S. aureus and other staphylococci are frequently found on implanted materials such as catheters, hip prosthesis, or surgical materials
[5][90][91][92]. A recent study identified methicillin-resistant coagulase negative staphylococci as a major cause of biofilm-associated infections and possibly responsible for critical clinical situations. This interesting study relied on the analysis of numerous samples originating from hospital environments and from various hospital wards. The authors identified different staphylococcal species that produce bacterial biofilms:
Staphylococcus haemolyticus,
S. epidermidis,
S. hominis, and
S. warneri. The authors isolated approximately 300 MR-CoNS among the 558 samples from community and hospital environments.
S. haemolyticus and
S. epidermidis were the predominant species, representing roughly 73% of the CoNS identified. Significant biofilm production was detected in 91% of isolates, suggesting that the absence of production is marginal in clinical and environmental CoNS
[93]. The staphylococci isolates that were derived from hospital wards were more associated with biofilm production than the community-derived isolates. Distinguished from the isolates identified in hospital wards, environmental strains were devoid of
icaAD and
bap genes and thus produced mainly proteinaceous biofilms.
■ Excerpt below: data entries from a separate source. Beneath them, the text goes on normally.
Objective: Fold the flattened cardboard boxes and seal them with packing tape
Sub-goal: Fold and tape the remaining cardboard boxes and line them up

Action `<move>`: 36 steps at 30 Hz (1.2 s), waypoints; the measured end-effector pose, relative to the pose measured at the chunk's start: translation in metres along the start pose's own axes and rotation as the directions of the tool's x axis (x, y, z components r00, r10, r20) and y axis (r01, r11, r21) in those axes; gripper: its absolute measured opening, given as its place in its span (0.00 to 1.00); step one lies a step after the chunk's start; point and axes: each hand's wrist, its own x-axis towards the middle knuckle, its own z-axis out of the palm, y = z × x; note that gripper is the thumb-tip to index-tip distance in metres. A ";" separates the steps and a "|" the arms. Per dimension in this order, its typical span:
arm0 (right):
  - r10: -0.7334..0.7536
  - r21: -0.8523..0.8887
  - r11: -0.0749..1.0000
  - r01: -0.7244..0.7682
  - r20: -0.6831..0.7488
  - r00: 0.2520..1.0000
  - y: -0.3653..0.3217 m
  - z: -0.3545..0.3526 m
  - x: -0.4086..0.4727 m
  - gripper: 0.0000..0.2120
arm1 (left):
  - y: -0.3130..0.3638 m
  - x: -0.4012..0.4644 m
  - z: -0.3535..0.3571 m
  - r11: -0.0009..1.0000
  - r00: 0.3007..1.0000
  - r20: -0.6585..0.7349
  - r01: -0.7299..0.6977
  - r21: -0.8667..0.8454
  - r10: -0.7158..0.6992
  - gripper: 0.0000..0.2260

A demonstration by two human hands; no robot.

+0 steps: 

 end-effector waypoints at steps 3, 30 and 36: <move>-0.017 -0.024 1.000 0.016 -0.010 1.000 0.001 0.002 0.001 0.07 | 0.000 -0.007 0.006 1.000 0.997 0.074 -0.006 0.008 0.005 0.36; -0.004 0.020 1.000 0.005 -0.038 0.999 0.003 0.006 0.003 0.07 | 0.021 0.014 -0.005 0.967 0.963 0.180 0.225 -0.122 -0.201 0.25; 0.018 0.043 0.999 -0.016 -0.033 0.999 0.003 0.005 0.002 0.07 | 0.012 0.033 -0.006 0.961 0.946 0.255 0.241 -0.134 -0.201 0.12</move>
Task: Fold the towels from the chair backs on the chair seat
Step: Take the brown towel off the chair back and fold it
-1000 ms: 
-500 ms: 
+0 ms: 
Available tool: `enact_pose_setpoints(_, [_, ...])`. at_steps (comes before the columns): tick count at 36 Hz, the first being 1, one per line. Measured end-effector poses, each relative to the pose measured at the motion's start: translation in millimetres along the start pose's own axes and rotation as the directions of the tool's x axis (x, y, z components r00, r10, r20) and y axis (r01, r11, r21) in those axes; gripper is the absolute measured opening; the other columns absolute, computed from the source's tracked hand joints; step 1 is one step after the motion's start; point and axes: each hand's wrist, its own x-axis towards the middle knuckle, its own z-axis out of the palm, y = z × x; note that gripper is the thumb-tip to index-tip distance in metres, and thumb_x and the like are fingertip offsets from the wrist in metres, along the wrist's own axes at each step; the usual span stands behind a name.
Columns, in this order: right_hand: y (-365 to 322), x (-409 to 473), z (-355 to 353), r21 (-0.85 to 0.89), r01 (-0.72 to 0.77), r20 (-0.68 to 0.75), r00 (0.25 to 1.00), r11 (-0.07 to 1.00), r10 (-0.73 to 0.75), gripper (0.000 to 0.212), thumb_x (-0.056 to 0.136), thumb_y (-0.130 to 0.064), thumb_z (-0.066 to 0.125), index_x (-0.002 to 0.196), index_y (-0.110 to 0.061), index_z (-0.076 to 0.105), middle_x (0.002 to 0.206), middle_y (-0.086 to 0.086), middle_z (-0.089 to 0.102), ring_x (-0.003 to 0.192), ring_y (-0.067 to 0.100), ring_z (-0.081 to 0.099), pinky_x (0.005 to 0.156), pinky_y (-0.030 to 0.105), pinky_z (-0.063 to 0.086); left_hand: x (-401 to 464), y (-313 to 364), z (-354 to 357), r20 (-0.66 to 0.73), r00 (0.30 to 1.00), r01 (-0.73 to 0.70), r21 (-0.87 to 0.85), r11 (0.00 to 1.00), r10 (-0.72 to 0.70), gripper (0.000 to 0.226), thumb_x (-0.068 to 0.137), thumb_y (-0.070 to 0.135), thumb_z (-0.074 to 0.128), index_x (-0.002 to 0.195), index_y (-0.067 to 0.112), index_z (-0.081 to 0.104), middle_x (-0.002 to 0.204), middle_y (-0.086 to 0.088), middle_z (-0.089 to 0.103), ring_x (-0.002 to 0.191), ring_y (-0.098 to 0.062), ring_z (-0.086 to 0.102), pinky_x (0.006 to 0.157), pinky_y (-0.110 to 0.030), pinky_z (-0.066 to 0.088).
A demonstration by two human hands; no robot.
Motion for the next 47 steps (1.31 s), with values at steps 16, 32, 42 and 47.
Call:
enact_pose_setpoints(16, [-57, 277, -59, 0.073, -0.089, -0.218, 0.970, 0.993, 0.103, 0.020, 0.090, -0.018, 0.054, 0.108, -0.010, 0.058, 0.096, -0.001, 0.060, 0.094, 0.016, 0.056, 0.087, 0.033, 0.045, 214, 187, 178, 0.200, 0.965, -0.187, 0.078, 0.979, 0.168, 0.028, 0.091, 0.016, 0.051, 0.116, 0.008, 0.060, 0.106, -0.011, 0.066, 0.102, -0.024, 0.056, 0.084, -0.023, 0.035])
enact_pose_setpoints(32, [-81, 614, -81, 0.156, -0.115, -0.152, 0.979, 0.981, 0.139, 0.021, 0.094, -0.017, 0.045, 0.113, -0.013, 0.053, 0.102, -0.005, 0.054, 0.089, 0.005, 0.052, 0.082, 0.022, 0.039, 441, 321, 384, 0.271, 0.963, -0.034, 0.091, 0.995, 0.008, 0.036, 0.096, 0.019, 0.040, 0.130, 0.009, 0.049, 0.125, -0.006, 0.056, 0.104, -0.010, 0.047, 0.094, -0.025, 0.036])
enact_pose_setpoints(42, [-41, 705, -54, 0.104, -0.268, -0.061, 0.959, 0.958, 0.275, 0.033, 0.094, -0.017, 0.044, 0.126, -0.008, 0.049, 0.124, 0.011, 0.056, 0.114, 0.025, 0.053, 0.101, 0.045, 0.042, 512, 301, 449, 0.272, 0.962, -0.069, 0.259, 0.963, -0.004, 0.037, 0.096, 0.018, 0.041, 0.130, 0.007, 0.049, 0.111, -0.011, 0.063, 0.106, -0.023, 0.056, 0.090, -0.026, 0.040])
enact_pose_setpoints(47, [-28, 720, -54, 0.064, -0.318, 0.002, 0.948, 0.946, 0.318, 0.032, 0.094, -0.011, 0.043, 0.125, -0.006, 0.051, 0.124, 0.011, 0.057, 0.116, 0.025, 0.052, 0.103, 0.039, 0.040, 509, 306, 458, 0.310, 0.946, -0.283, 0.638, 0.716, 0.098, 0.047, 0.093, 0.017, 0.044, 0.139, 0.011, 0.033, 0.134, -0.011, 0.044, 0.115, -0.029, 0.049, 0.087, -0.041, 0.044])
Recent studies documented biofilms as community phenomena by assessing the interaction between bacteria and surface-associated-biofilm-producing organisms. Toledo-Silva reported nicely that numerous non-
aureus species of staphylococci were able to interact with biofilm-producing
S. aureus. The authors isolated
S. chromogenes,
S. epidermidis, and
S. simulans from bovine milk samples and showed that
S. chromogenes (devoid of
ica) stimulates the biofilm formation of
S. aureus and alters the dispersion of
S. aureus-formed biofilm. The study highlighted possible interactions between CoNS and
S. aureus in the biofilm communities, most likely through interactions between the respective
agr quorum systems
[94]. Further research is needed to study bacterial biofilms as community phenomena.